Mons. Trafny: Normalmente os departamentos do Vaticano não estabelecem parcerias com companhias privadas. Mas queríamos explorar algumas questões específicas, como o potencial das células-tronco adultas, o que exigia uma colaboração mais próxima não só com quem tivesse expertise no tema, mas que também pudesse ajudar com recursos. Então, em vez de fazer isso nós mesmos, pedimos conselho a pessoas que estão na linha de frente da pesquisa e das descobertas nesse ramo. O motivo pelo qual começamos a trabalhar com a NeoStem é o fato de que buscávamos não apenas um parceiro qualquer, mas um parceiro que cumprisse alguns requisitos que tínhamos. Você sabe que temos algumas exigências de nível ético; buscávamos parceiros que compartilhassem da nossa visão, não apenas do ponto de vista científico, mas principalmente do ponto de vista moral. Em primeiro lugar, eles têm uma plataforma ética muito clara: nunca fizeram pesquisa com embriões, e nem querem fazê-lo. Em segundo lugar, é muito importante o fato de eles compartilharem conosco o interesse em um tema muito específico que estamos explorando: o potencial impacto cultural da pesquisa com células-tronco na medicina. É muito difícil encontrar universidades ou instituições que vão além da pesquisa técnica e estejam interessadas nas implicações culturais de seu trabalho. Por muito tempo buscamos quem o fizesse, e encontramos isso na NeoStem. Eles estão muito bem qualificados como pesquisadores, compartilham nosso interesse cultural e têm princípios éticos claros.
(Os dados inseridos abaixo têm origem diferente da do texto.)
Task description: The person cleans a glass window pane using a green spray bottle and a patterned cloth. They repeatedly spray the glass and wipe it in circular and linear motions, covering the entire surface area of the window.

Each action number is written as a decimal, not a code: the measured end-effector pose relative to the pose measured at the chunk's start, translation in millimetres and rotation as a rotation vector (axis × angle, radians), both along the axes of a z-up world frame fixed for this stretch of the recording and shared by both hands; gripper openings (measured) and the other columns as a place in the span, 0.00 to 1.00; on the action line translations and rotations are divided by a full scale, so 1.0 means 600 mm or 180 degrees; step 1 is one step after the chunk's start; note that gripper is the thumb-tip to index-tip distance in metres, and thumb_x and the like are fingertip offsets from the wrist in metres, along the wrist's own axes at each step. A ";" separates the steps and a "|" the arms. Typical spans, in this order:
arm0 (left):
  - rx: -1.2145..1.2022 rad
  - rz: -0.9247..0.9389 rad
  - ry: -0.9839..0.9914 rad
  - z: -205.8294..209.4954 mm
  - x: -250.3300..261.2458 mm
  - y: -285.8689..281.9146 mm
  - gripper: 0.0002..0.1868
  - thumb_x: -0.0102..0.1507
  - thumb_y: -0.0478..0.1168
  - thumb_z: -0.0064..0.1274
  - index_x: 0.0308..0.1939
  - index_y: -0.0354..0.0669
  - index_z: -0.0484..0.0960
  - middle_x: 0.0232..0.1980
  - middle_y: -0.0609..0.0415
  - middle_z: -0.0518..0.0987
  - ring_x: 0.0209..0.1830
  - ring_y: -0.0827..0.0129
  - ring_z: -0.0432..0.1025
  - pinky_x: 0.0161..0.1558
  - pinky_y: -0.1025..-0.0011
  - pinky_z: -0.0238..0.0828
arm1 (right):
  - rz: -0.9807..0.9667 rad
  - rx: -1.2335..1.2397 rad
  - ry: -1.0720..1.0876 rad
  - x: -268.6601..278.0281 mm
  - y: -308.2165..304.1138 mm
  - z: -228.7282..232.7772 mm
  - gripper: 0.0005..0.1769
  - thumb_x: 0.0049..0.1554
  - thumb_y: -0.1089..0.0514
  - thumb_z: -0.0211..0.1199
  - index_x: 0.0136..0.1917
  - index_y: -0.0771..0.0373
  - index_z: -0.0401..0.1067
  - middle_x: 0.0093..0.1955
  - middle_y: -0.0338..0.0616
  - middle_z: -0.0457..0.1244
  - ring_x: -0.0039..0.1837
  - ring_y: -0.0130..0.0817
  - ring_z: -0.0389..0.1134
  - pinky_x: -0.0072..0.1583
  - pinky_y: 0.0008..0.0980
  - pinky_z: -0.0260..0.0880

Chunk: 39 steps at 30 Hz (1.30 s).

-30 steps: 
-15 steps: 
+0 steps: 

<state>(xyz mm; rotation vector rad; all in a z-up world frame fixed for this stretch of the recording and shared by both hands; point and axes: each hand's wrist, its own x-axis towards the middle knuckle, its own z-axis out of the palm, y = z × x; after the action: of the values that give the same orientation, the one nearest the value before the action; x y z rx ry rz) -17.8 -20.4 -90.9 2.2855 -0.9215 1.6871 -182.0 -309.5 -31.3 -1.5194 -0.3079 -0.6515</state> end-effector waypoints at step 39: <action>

Robin Smith: Quando as pessoas falam de células-tronco, frequentemente há confusão. A maioria pensa de imediato nas células embrionárias porque, durante boa parte dos anos 90, a imprensa priorizou a controvérsia criada pelo debate sobre a pesquisa com embriões. Como essa é a única impressão que boa parte do público tem sobre células-tronco, muitos não sabem que as células-tronco adultas são algo diferente, são células retiradas do nosso próprio corpo com nosso consentimento, ou seja, não há implicações éticas associadas ao seu uso. Então, essa parceria entre a Fundação Stem for Life e a STOQ Internacional (ambas entidades sem fins lucrativos), a NeoStem, que é líder no mercado emergente de terapias celulares, e o Pontifício Conselho para a Cultura é única, e a primeira desse gênero. Temos uma tremenda oportunidade de conscientizar uma audiência muito grande sobre a pesquisa científica que vem sendo feita com células-tronco adultas, em que pé estamos atualmente em relação a isso, e quão importantes as terapias celulares em geral serão no futuro. Essa parceria ajuda a espalhar a mensagem de que há uma mudança em curso na medicina, na direção de usar células do nosso próprio corpo para desenvolver terapias que tratem doenças crônicas.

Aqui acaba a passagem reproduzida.